Already, I could hear the growls, screams, shrieks and gibberings of the various citizens of the Goblin Kingdom as their master converged them on my location. As the first one dashed up to the mouth of the alley, I pulled my shears and slashed its throat, then kicked its companion right where a piece of bone would go through its heart-analogue and then its brain-analogue. They fell at my feet; I avoided the blood-spray then headed back along the alleyway. Halfway along, there was a gap above where the two sets of eaves separated. I started climbing, knowing full-well they'd bring in sniffers to follow my scent.

The next set of pursuers were almost to the alley, and I was nearly at the top of the wall, when the first teleport jump I'd programmed in activated. I only went a hundred yards, but that meant I was outside the converging ring of frothingly angry goblinoids. Being on top of a roof meant that the critters swarming along the streets and through the alleyways couldn't see me; while my power couldn't turn me invisible, it could certainly point me at places where I wouldn't be spotted.

Still, I wasn't out of the woods quite yet. Some little distance away was a ramshackle tower, not unlike a bell-tower or the minaret attached to a mosque. Scrambling up the steps attached to the outside was a squat, misshapen creature with oversized eyes, carrying a long, twisted horn of some kind. It seemed Nilbog was awake to the concept of people invading his little kingdom and staying above street level.

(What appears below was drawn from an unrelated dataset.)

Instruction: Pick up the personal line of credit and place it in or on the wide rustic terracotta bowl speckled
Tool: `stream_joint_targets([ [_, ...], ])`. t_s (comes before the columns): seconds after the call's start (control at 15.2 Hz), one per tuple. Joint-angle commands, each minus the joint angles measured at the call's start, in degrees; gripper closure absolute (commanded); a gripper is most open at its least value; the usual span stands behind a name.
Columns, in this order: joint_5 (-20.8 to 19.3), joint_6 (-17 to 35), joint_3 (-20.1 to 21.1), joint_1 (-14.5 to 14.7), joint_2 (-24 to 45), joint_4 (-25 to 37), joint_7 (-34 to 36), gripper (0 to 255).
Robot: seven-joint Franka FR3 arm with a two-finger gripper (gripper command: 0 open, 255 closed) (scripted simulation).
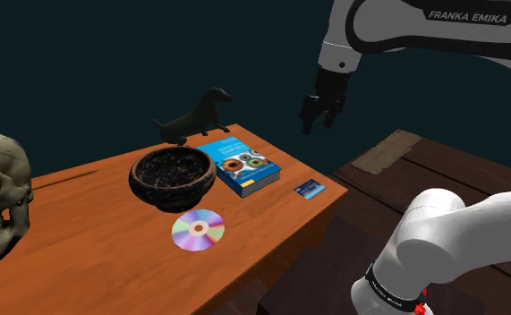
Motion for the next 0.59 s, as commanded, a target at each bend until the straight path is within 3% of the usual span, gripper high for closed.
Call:
stream_joint_targets([
  [0.0,0.00,0.00,0.00,0.00,0.00,0.00,0.00,0],
  [0.26,11.38,-2.34,-0.36,-8.21,0.56,-5.43,23.62,0],
  [0.53,24.83,-1.16,0.61,-15.95,-3.87,-15.46,48.00,0],
])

While I could've picked him off with the pistol, I didn't want to announce my location too early. There weren't many of the things in the streets below me, but it would only take one to register the suppressed shot. I had another reason as well: I wanted to impress Nilbog.

While invading his domain and killing his subjects might have sounded like a remarkably unintuitive way to get on the Goblin King's good side, there was method in my madness. Jamie Rinke was, as Kurt may have described it, 'nutty as squirrel shit'. The only way to get him to stop trying to kill invaders long enough to listen to them was to convince him that they were as powerful and influential as he was; that is, to con him into thinking that he was speaking to an equal. Sniping a critter from hundreds of yards way, as difficult as that might be for the average person, would be seen as cowardly and unworthy of his attention. I had to prove, via multiple close-up kills, that I was as good as my reputation.

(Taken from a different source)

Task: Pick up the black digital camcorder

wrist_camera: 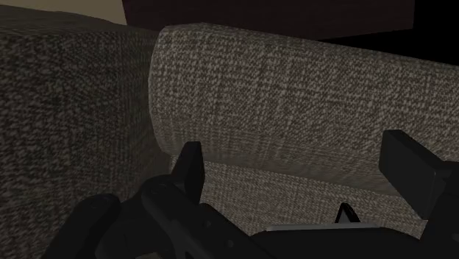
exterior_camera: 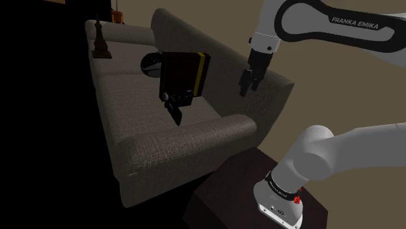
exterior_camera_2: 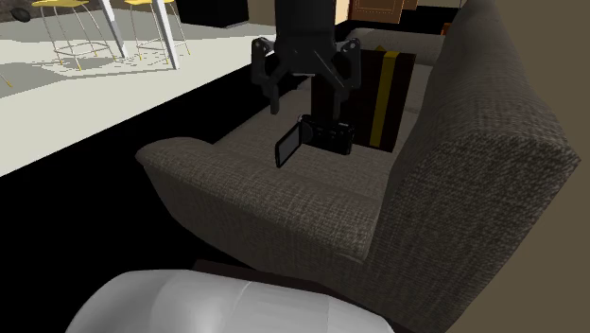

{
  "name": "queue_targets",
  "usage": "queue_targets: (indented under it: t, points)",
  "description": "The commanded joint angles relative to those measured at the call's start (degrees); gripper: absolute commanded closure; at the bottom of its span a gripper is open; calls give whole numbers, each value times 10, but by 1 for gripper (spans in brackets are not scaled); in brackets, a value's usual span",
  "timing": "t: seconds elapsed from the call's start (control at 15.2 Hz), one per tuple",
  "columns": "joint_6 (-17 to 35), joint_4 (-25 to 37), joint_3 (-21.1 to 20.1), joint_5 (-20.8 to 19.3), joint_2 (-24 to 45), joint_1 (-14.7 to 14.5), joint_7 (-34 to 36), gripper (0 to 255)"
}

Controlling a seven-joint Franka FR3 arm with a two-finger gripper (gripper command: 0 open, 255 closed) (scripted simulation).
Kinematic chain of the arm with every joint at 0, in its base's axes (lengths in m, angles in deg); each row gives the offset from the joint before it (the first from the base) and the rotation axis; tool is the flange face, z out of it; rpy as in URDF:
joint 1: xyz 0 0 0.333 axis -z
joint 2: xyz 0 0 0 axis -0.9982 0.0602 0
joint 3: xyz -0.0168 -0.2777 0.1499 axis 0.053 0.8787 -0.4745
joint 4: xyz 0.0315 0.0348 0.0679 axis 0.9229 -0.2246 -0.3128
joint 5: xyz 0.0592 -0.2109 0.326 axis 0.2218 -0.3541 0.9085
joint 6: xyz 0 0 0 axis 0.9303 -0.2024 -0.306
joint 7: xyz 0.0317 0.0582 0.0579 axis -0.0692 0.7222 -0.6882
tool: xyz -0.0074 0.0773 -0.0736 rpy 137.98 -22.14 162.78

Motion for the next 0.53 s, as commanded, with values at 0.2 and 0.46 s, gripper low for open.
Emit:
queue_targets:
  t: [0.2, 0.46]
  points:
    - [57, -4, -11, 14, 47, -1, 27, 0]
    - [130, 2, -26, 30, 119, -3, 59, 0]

Of course, at the same time, I had to avoid being swarmed from all sides by a mob of enraged monsters. Against Bastard Son's minions, I'd been dealing with people who had human reflexes and human vulnerabilities. Nilbog could create monsters that suffered from neither of those weaknesses, or at least avoid exposing them to me long enough to get close.

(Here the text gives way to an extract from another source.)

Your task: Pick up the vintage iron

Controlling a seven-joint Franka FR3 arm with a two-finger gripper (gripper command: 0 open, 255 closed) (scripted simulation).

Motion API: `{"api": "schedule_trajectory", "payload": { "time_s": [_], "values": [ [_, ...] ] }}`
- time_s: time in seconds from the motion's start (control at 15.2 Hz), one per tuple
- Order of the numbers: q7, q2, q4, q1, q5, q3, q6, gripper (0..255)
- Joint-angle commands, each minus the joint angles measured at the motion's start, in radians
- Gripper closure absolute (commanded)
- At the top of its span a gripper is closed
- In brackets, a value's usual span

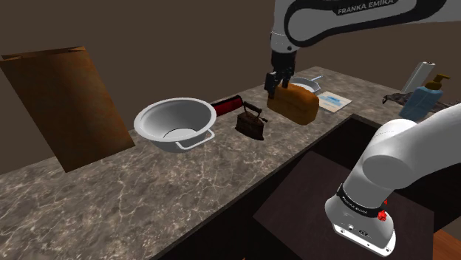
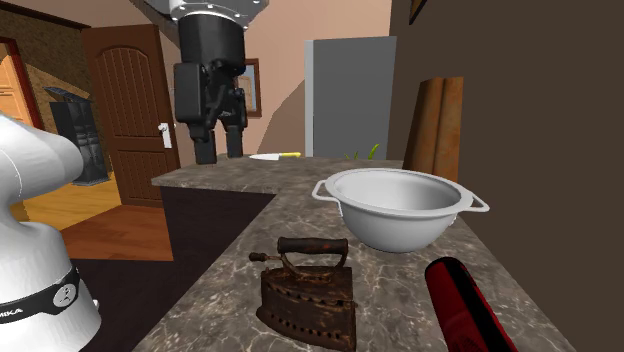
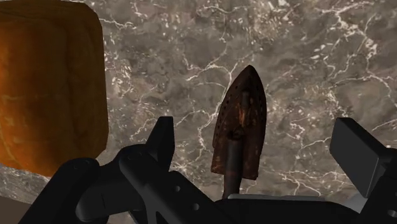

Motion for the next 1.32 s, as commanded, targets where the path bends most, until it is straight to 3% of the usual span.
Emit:
{"api": "schedule_trajectory", "payload": {
  "time_s": [0.0, 0.53, 1.19, 1.25],
  "values": [
    [0.005, 0.067, 0.0, -0.008, -0.006, -0.006, 0.07, 0],
    [0.043, 0.359, 0.065, -0.03, -0.028, -0.013, 0.295, 0],
    [0.064, 0.428, 0.015, -0.035, -0.043, -0.013, 0.414, 0],
    [0.064, 0.428, 0.015, -0.035, -0.043, -0.013, 0.413, 255]
  ]
}}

So, my strategy was to never teleport while in a creature's sight, and kill anything that saw me—but only after it saw me. I wanted him to see me as a terrifying ghost, a monster to frighten the monster. Only if I could intimidate him would he listen to me, when I chose to speak to him.

I started across the rooftops toward the tower, ducking behind cover when the big-eyed sentry looked in my direction. Far behind me, I could hear the frustrated howls and squalls of those who had converged on my last known position and found nothing. I knew Nilbog would be birthing scent-followers and sending them to the site, which meant my time window was narrowing even more. Once they started spreading out across the Kingdom, they would quickly pick up my scent if they passed nearby.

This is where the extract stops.